Wörtliche Übersetzungen und Wörter, die in den beiden Sprachen fast gleich klingen, haben ihre Tücken: Sie können «falsche Freunde» sein, wenn die Bedeutungen voneinander abweichen.

«Konservative 'Bund'-Prognose» bedeutet, dass sie aus konservativer Quelle kommt; gemeint ist aber «conservative», und das heisst (nicht: «meint») in diesem Zusammenhang «zurückhaltend, vorsichtig».

«Das macht Sinn» ist keineswegs sinnstiftend, und auch die gut gemeinte Variante «das ergibt Sinn» ergibt nur dann Sinn, wenn vor unseren Augen der Sinn konstruiert oder enthüllt wird, fast wie bei Goethe und dem Ginkgo-Blatt («giebt geheimen Sinn zu kosten»).
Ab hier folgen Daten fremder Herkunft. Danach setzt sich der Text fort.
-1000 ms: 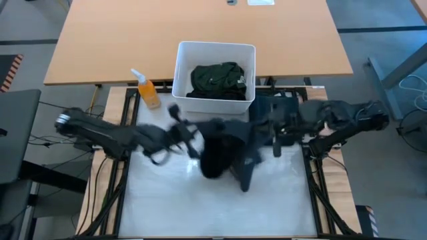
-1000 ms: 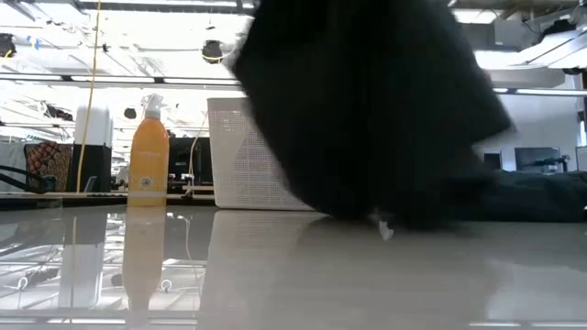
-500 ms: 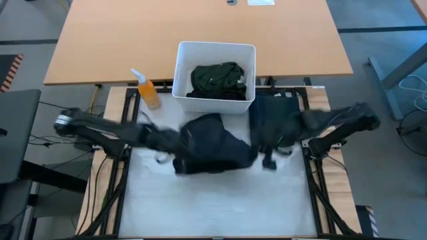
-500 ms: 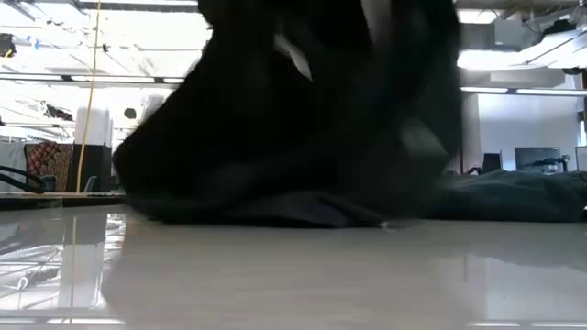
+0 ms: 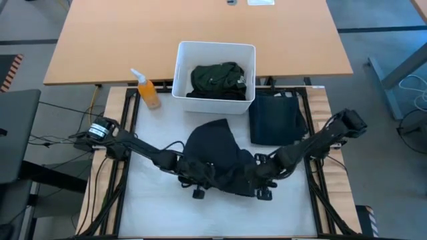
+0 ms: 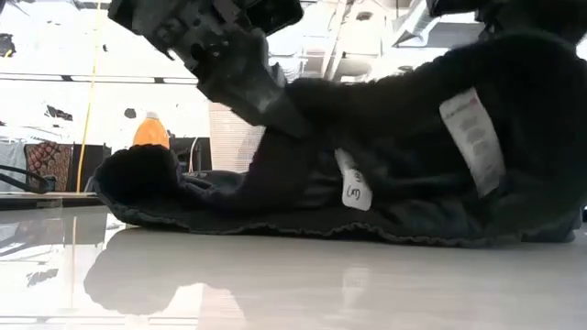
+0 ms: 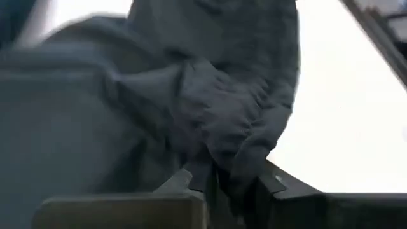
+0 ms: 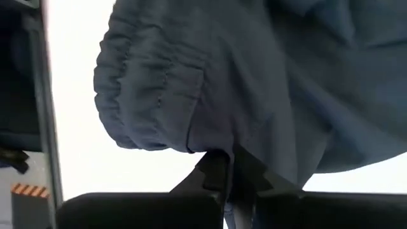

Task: Fold laundry
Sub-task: Remove the black shorts from the white bin

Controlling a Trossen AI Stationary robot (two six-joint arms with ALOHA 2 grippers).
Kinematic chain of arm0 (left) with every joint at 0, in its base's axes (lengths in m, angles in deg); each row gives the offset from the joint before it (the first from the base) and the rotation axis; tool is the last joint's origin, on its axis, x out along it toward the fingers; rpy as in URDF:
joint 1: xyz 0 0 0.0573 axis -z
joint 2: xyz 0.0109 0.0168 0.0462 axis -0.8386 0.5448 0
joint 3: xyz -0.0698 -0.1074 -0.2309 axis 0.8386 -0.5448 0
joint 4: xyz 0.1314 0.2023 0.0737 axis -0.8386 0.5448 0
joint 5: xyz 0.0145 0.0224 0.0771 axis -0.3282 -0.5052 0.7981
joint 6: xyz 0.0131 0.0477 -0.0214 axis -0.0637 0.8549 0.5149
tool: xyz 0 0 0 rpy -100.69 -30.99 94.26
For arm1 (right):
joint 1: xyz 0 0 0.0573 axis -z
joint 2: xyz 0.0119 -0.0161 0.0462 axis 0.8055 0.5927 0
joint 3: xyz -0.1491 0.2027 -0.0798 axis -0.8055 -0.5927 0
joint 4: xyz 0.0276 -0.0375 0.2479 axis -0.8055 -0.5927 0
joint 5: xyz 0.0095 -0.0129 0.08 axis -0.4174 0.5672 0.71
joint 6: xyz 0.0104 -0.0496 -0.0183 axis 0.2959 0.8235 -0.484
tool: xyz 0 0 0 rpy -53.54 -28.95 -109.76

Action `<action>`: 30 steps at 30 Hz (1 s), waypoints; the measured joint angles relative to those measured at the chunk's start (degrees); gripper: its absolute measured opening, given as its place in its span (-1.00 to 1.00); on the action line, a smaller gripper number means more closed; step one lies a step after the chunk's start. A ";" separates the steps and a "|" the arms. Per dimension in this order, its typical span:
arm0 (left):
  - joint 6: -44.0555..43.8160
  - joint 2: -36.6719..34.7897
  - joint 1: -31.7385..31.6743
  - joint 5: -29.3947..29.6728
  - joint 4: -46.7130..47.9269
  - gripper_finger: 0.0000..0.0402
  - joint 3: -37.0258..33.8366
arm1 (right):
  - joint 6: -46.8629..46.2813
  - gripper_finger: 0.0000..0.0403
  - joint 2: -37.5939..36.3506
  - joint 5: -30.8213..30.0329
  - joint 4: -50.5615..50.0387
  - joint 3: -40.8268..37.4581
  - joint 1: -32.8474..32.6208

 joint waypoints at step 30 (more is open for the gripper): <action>-11.49 -15.97 12.00 20.24 27.55 -0.02 -11.78 | 3.45 -0.43 1.89 -4.53 -3.76 0.01 -2.20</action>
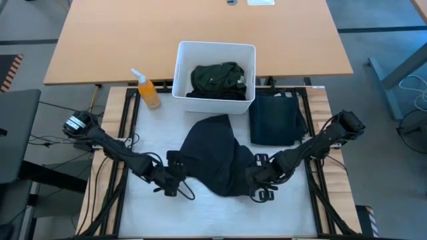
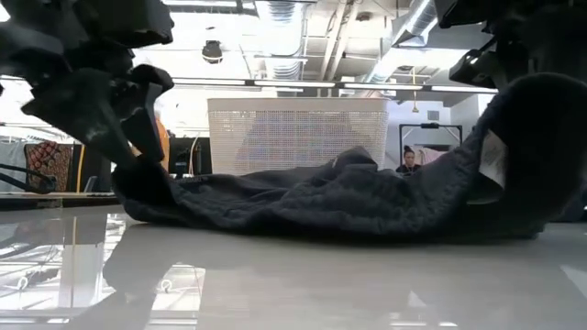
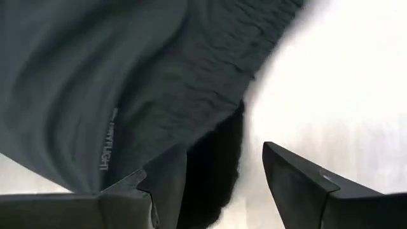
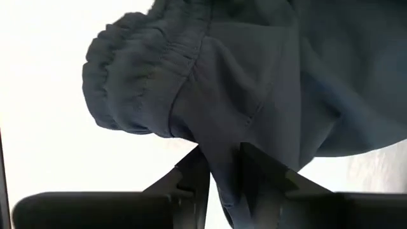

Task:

Meistens ist nichts so tief Schürfendes gemeint, sondern schlicht: «das ist sinnvoll», «das hat einen Sinn» oder «das leuchtet ein».

«Der König kehrte erst nach einem privaten Gespräch mit der Präsidentin in den Saal zurück.» Wir haben keinen Grund zur Annahme, die beiden hätten über private Dinge gesprochen; es war ein Separatgespräch und/oder ein vertrauliches.

«Wie fühlt es sich an, nicht mehr Alleinbesitzer zu sein?» Mit dem Anfühlen des Seins sind wir schon fast bei Heidegger; gemeint ist: «Was ist es für ein Gefühl...» Dieses «anfühlen» scheint eine Übersetzung von «what does it feel like» zu sein.

Ich habe bei www.anglizismenindex.de erfolglos beantragt, es aufzunehmen.

Und ich befürchte, alle genannten Beispiele werden früher oder später als korrektes Deutsch in dicken Wörterbüchern erscheinen, wenn der anhaltende Sprachgebrauch es so will. Aber soweit es in unserer Macht steht, sollten wir diesen Sprachgebrauch anhalten.